In many developing countries, more than a third of the grain is now being grown
for livestock. The animals, in turn, will be eaten by the world's wealthiest consumers
in the northern industrial countries. The result is that the world's richest consumers
eat a diet high in animal protein, while the poorest people on earth are left
with little land to grow food grain for their own families. And, even the land
that is available is often owned by global agribusiness interests, further aggravating
the plight of the rural poor. The introduction of GM food crops does nothing to
change this fundamental reality. Second,
President Bush talks about the cost savings of planting GM food crops. What he
conveniently ignores is that GM seeds are more expensive than conventional seeds
and, because they are patented, farmers cannot save the new seeds for planting
during the next growing season because those seeds belong to the biotech companies.
By exercising intellectual property control over the genetic traits of the world's
major food crops, companies such as Monsanto stand to make huge profits while
the world's poorest farmers become increasingly marginalised. Third,
the White House alludes to the new generation of crops with genes whose proteins
will produce vaccines, drugs and even industrial chemicals. The Bush administration
cites the example of "golden rice", a new genetically engineered rice
strain that contains an inserted gene that produces beta-carotene. Noting that
half a million poor children around the world suffer from vitamin A deficiency
and become blind, the US trade representative Robert Zoellick argues that to deny
them this valuable food source would be immoral. The biotech industry has been
singing the praises of the "miracle" rice for years, despite articles
in scientific journals that say it simply doesn't work. To convert beta-carotene
into vitamin A the body requires sufficient body protein and fat. Undernourished
children lack the body protein necessary for the conversion. What
is equally galling to Europeans is President Bush's moralising style. When the
president said that "European governments should join - not hinder - the
great cause of ending hunger in Africa", many European leaders were incensed.
EU countries spend a larger percentage of their gross national income on foreign
aid than the US. The US currently ranks 22nd in the percentage of its gross national
income devoted to foreign aid - the lowest of any industrial nation.

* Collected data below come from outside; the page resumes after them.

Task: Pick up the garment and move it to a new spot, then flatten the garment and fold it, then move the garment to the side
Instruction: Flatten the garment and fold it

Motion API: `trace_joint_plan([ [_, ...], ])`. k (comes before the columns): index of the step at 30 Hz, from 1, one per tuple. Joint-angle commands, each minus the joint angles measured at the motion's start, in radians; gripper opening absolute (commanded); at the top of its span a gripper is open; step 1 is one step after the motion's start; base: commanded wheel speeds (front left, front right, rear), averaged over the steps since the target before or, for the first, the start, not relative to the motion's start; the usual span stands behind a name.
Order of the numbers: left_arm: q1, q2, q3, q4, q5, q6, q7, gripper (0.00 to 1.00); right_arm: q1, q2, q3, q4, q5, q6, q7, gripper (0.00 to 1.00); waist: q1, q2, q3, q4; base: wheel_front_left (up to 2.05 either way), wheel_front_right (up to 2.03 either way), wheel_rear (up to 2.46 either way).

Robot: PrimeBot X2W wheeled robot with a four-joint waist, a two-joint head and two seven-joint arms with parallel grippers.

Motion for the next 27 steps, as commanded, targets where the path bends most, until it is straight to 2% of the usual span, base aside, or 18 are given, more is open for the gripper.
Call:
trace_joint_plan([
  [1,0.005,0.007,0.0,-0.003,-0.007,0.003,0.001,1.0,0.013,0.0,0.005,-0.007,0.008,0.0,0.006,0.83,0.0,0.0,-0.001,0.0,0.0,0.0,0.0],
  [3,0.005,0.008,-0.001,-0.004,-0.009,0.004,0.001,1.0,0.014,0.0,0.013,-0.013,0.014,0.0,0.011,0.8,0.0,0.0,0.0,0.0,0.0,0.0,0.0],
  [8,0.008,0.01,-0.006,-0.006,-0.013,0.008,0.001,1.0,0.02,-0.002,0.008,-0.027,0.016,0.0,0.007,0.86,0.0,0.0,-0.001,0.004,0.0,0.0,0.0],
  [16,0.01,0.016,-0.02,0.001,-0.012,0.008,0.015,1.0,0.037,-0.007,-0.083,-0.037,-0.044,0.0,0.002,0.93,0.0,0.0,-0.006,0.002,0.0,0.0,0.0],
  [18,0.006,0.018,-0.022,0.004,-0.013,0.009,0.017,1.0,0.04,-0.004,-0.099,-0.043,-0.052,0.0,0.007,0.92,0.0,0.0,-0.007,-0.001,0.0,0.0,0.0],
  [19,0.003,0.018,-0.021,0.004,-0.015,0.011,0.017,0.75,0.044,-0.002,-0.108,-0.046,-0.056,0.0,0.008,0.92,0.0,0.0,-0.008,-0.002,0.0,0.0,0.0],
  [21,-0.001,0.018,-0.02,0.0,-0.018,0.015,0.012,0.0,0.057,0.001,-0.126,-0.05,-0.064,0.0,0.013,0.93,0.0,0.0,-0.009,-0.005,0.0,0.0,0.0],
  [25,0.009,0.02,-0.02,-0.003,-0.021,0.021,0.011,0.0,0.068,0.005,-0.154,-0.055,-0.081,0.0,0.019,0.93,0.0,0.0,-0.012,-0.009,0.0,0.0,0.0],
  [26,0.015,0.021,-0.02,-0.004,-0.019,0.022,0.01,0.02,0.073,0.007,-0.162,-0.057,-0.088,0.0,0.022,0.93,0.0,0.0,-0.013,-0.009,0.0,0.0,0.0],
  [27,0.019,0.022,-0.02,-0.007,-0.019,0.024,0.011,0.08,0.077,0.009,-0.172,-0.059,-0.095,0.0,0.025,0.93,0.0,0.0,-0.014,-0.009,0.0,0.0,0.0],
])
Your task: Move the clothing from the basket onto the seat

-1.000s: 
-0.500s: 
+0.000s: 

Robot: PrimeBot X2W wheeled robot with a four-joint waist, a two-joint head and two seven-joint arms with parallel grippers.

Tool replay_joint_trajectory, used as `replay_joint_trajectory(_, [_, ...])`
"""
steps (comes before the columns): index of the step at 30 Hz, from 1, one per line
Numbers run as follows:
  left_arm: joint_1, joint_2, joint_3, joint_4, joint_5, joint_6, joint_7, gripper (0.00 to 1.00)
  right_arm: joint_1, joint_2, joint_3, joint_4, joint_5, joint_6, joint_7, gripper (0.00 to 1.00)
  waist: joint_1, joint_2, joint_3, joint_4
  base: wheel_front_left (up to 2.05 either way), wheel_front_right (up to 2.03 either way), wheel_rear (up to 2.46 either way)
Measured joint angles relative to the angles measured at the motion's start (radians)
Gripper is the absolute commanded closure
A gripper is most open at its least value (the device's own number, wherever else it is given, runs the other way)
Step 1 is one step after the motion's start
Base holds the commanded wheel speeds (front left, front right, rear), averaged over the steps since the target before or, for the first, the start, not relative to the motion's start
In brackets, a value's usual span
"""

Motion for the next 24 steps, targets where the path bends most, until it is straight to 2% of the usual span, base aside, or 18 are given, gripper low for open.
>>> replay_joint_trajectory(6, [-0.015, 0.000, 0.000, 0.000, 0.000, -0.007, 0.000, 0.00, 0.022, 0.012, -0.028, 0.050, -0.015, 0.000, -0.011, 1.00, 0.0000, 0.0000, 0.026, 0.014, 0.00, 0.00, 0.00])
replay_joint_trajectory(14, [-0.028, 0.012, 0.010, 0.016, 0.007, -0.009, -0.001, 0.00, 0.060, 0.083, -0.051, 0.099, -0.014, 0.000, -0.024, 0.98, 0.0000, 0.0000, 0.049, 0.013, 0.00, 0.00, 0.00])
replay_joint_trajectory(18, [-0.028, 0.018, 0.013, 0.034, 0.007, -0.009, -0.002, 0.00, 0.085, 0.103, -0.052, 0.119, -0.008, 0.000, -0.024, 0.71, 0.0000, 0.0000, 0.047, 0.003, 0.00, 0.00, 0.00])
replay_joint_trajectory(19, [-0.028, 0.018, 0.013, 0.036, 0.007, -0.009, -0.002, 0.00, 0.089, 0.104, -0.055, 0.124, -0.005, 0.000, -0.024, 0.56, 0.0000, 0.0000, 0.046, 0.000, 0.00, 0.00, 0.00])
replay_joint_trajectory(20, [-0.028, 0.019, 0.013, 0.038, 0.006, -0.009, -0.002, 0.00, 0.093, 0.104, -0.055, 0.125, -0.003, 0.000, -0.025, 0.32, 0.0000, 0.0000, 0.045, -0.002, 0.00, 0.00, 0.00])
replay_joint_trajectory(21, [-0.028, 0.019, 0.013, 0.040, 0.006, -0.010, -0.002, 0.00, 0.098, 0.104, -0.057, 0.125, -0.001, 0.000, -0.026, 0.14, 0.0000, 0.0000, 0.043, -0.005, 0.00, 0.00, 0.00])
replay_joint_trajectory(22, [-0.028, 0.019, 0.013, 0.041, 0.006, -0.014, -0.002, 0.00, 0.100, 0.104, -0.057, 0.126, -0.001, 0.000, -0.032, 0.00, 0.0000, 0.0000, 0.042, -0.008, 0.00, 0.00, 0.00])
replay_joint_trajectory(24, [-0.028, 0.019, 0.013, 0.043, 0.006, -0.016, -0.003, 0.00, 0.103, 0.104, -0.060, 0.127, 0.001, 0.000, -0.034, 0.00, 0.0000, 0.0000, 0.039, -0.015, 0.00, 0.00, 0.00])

Bush's
misguided plan to force Europeans to accept GM food is likely to backfire. Indeed,
it may well turn out to be the straw that breaks the camel's back for European-US
relations. The battle over GM food is uniting the European public and giving people
a new sense of their common European identity, while distancing them even further
from their old ally across the Atlantic. The
struggle over GM food may also further diminish the already weakened status of
the WTO. Even if the organisation eventually sides with the US and forces the
EU to introduce GM food, the victory is likely to be pyrrhic because any WTO order
to accept GM food is going to have no effect on European farmers, consumers and
the food industry. US
strong-arming cannot make Europeans eat GM food. A European GM food boycott will
only expose the underlying weakness of globalisation and the existing trade protocols
that accompany it. In the unfolding struggle between global commercial power and
local cultural resistance, the GM food fight might turn out to be the test case
that forces us to rethink the very basis of the globalisation process.